Eastern Chipmunks

An Eastern chipmunk, native to Maryland. These little creatures help to disperse seeds and like to burrow in rocks and crevices. The chipmunk is a common ground squirrel, with 25 species found throughout North America and one in Asia. The name, “chipmunk,” is derived from the Ojibwe word, “Jidmoonh,” which means “red squirrel” and the chip-chip sound that this animal makes when excited.

The reddish-brown Eastern chipmunk (Tamias striatus) is the species native to Maryland. It has a white underside and the characteristic striped body all chipmunks have. This is the largest chipmunk, becoming nearly 10 inches long and weighing 4 – 5 ounces at maturity.

Chipmunks spend most of their time on the ground, preferring to live in rocky areas or where there are large logs lying on the ground. They are omnivores, eating seeds, nuts, fruit, plant parts, fungi, insects, worms, eggs, and small mammals like baby mice. The chipmunk is a noted “hoarder,” filling its mouth with food, and carrying it back to its burrow where it is stored for winter consumption. This burrow can be very extensive, with a number of tunnels. Chipmunks are very clean; they keep their main living space very tidy by dedicating a tunnel for their waste products. While chipmunks escape the cold of winter in their boroughs, they are not true hibernators. They sleep often during this time, but they will awaken to raid their pantry when they get hungry.

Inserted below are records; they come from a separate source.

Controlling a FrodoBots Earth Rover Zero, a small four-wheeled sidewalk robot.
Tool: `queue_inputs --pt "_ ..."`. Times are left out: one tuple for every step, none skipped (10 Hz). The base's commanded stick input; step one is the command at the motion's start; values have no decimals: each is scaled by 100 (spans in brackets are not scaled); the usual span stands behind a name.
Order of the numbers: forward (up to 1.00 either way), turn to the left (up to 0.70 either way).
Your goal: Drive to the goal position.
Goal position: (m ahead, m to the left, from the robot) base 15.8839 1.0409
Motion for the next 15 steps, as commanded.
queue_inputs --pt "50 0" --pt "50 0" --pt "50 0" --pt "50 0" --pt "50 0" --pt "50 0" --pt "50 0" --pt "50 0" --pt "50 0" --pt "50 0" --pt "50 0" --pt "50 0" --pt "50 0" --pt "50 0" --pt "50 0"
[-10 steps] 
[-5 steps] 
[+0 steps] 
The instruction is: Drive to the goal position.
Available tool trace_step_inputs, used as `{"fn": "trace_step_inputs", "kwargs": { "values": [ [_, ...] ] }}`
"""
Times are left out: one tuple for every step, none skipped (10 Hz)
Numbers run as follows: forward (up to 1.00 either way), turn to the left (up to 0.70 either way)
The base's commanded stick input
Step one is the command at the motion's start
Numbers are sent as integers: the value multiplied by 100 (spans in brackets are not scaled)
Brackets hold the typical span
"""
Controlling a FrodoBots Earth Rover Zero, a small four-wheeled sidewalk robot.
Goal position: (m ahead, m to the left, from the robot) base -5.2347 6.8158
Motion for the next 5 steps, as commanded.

Eastern chipmunks mate twice a year, producing broods of four to five young at a time. The young will strike out on their own after about two months. Despite this high reproductive potential, chipmunk numbers are held in check by the many predators that feed on them; a chipmunk does not have a long lifespan in the wild.

Chipmunks have adapted well to humans, and they often live around our homes in rock fences, driveways, or near the patio. These little animals perform a very important role in dispersing seeds, such as acorns, as a result of their hoarding activity.